The regulatory question — addressed with nuance

We're regularly asked about the state of the legal framework for short-term rental in Tunisia. The honest answer: it's still taking shape. There is no specific law today regulating short-term rental between individuals in the same way France's Alur law does. That doesn't mean it's a legal vacuum — tax obligations apply, rental income must be declared — but the formal framework is evolving, and property owners would do well to stay informed and work with an accountant familiar with the sector.

What is certain is that the professionalisation of the sector naturally pushes towards greater structure. Property management companies like Nexstay work with registered owners and support transitions as the framework evolves.

Classic mistakes, told without condescension

First, wrong pricing. Many property owners set their price by looking at their immediate neighbourhood, without accounting for fine-grained seasonality, events (Carthage Festival, Ramadan, Tunisian and French school holidays that don't coincide), or the quality positioning of their property. The result: too expensive in low season, too cheap in high season. In both cases, income is left on the table.

Then, photos. This is the guest's first contact with your property, and yet it's often treated as a formality. Photos taken with a smartphone on a late afternoon in a cluttered apartment produce a cluttered apartment. A professional photographer for a one-hour session costs between 250 and 400 DT — an investment recovered on the first additional booking it generates.

Finally, the absence of clear house rules. Without ground rules defined in advance, each guest interprets the property in their own way. And when a problem arises — a damaged piece of furniture, a neighbour woken at 3 am — the owner finds themselves in a difficult position to seek accountability.

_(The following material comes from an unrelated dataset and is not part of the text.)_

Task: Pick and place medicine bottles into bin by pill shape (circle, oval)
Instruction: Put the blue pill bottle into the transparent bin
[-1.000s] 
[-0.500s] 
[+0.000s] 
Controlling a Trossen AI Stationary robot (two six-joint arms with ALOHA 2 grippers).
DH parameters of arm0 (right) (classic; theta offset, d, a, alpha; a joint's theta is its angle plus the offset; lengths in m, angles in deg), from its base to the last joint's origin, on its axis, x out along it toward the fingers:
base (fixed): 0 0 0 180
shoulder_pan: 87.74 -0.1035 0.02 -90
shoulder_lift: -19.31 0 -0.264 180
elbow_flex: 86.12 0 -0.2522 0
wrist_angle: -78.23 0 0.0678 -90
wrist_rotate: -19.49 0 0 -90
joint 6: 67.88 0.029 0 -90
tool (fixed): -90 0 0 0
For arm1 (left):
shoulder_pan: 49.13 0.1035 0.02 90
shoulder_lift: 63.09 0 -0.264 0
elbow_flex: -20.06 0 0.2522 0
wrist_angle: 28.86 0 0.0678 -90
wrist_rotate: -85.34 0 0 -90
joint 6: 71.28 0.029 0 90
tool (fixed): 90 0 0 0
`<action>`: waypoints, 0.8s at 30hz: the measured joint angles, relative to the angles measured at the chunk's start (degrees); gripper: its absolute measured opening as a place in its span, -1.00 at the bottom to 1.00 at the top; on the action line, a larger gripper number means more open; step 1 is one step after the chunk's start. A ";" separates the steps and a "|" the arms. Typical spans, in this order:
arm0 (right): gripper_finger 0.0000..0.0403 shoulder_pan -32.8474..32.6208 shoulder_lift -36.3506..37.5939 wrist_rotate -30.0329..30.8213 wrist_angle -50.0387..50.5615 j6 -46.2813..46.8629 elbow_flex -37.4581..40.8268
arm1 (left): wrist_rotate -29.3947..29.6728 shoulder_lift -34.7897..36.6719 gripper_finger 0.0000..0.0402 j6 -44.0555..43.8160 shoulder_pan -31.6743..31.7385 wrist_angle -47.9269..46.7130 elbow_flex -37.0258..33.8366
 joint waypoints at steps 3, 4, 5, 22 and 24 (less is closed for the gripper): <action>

The reality of income — neither miracles nor disasters

A well-prepared two-bedroom apartment in La Marsa, well photographed, well managed: between 1,600 and 2,800 DT per month over a full year, with peaks of 3,500–4,000 DT in July–August. It's not a fortune, but it's a solid supplementary income for someone with reasonable charges on the property. A studio in Hammamet can generate 6,000 to 8,000 DT over June to September, and almost nothing for the rest of the year. The annual average is often disappointing — but if the property is paid off and the costs are low, the numbers can still work.

What to avoid is projecting solely based on high season. Multiplying July's income by twelve has never worked out for anyone.

"Short-term rental in Tunisia can work very well. But it demands rigour, a clear positioning, and management that leaves nothing to chance."

The Tunisian market has genuine strengths: a cost of living that makes prices competitive for international visitors, a unique cultural and culinary heritage, a network of expatriates and TRE (Tunisians Residing Abroad) that generates steady demand, and a summer season that attracts millions of visitors. These advantages are real. But they don't exploit themselves — they need to be presented with care.